Here are some examples:
Using /A to mean A's inverse, binding as tighter than other operators.
(So A/BC is A * inv(B) * C)
Consider a two by two matrix:
[ A B ]
[ C D ]
If we assume that the elements are themselves matrices, then it
has the RIGHT inverse of:
[ /(A - B/DC) -/AB/(D - C/AB) ]
[ -/DC/(A - B/DC) /(D - C/AB) ]
(This can be seen by inspection, multiplying it back out.)
[ A B ] [ /(A - B/DC) -/AB/(D - C/AB) ]
[ C D ] [ -/DC/(A - B/DC) /(D - C/AB) ]
equals
[ A/(A-B/DC)-B/DC/(A-B/DC) -A/AB/(D-C/AB)+B/(D-C/AB) ]
[ C/(A-B/DC)-D/DC/(A-B/DC) -C/AB/(D-C/AB)+D/(D-C/AB) ]
The diagonal elements:
A/(A-B/DC)-B/DC/(A-B/DC) = (A-B/DC)/(A-B/DC)
= I
-C/AB/(D-C/AB)+D/(D-C/AB) = D/(D-C/AB)-C/AB/(D-C/AB)
= (D-C/AB)/(D-C/AB)
= I
The off diagonal elements:
-A/AB/(D-C/AB)+B/(D-C/AB) = B/(D-C/AB)-A/AB/(D-C/AB)
= B/(D-C/AB)-B/(D-C/AB)
= 0
C/(A-B/DC)-D/DC/(A-B/DC) = C/(A-B/DC)-C/(A-B/DC)
= 0
Which is just
[ I 0 ]
[ 0 I ] Which proves that is the inverse.
And the LEFT inverse is:
[ /(A-B/DC) -/(A-B/DC)B/D ]
[ -(D-CA'B)C/A /(D-C/AB) ]
To prove this we multiply out:
[ /(A-B/DC) -/(A-B/DC)B/D ] [ A B ]
[ -/(D-C/AB)C/A /(D-C/AB) ] [ C D ]
Which is:
[ /(A-B/DC)A-/(A-B/DC)B/DC /(A-B/DC)B-/(A-B/DC)B/DD ]
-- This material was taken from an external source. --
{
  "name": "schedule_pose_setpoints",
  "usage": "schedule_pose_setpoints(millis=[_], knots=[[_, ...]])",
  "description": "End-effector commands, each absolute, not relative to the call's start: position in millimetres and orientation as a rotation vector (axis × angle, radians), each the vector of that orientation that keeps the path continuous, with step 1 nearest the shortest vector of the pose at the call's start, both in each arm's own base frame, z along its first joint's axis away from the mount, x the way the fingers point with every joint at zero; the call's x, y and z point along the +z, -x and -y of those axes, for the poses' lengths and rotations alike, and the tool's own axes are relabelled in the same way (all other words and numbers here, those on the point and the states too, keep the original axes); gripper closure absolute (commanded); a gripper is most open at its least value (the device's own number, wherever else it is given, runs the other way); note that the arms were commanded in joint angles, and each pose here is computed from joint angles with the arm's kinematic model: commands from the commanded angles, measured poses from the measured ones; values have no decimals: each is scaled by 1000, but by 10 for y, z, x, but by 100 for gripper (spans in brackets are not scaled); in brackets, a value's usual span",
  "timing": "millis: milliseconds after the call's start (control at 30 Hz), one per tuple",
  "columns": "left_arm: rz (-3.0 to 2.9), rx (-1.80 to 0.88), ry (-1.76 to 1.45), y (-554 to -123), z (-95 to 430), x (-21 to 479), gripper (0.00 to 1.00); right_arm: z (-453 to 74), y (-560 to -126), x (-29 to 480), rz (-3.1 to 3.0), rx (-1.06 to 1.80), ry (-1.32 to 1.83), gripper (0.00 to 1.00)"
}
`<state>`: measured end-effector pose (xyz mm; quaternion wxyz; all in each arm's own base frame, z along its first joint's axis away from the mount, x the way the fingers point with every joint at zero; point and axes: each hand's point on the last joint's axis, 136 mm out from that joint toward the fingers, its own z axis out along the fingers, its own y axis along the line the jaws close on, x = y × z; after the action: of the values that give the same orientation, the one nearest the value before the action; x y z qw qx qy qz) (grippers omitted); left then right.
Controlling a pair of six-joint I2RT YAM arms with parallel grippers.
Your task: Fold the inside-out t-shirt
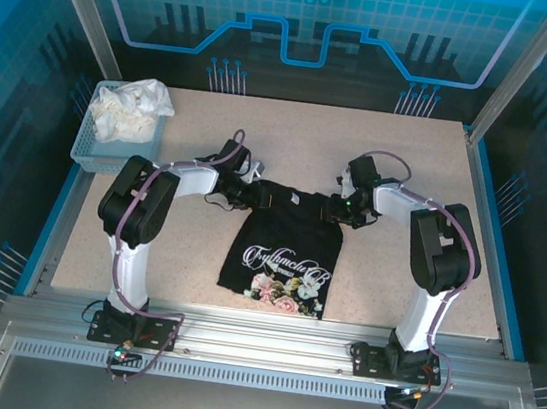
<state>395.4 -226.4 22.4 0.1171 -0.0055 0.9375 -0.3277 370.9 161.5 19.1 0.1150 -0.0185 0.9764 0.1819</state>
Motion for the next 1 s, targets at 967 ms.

[ -/(D-C/AB)C/AA+/(A-B/DC)C -/(D-C/AB)C/AB+/(D-C/AB)D ]
Which reduces to:
[ /(A-B/DC)(A-B/DC) /(A-B/DC)B-/(A-B/DC)B ]
[ -(D-C/AB)C+/(D-C/AB)C -(D-C/AB)(C/AB+D) ]
Which simply reduces to [ I 0 ] which shows it is a left inverse.
[ 0 I ]
So, clearest form for a right inverse is:
[ /(A-B/DC) -/AB/(D-C/AB) ] (Note the repeat of the diagonal elements
[ -/DC/(A-B/DC) /(D-C/AB) ] in each column)
and clearest form for a left inverse is:
[ /(A-B/DC) -/(A-B/DC)B/D ] (Note the repeat of the diagonal elements
[ -/(D-C/AB)C/A /(D-C/AB) ] in each row.)
Although they are formally the same using the (: obvious :) identities:
/AB/(D-C/AB) = /(A-B/DC)B/D
/DC/(A-B/DC) = /(D-C/AB)C/A
:)
--- Or if you prefer the futz and rescale view:
Right Inverse:
[ I -/AB ] [ /(A-B/DC) 0 ]
[ -/DC I ] [ 0 /(D-C/AB) ]
Left Inverse:
[ /(A-B/DC) 0 ] [ I -B/D ]
[ 0 /(D-C/AB) ] [ -C/A I ]
--------------------------------------------------------
Special cases: Upper triangular:
(Both left and right inverse have the same "natural" form)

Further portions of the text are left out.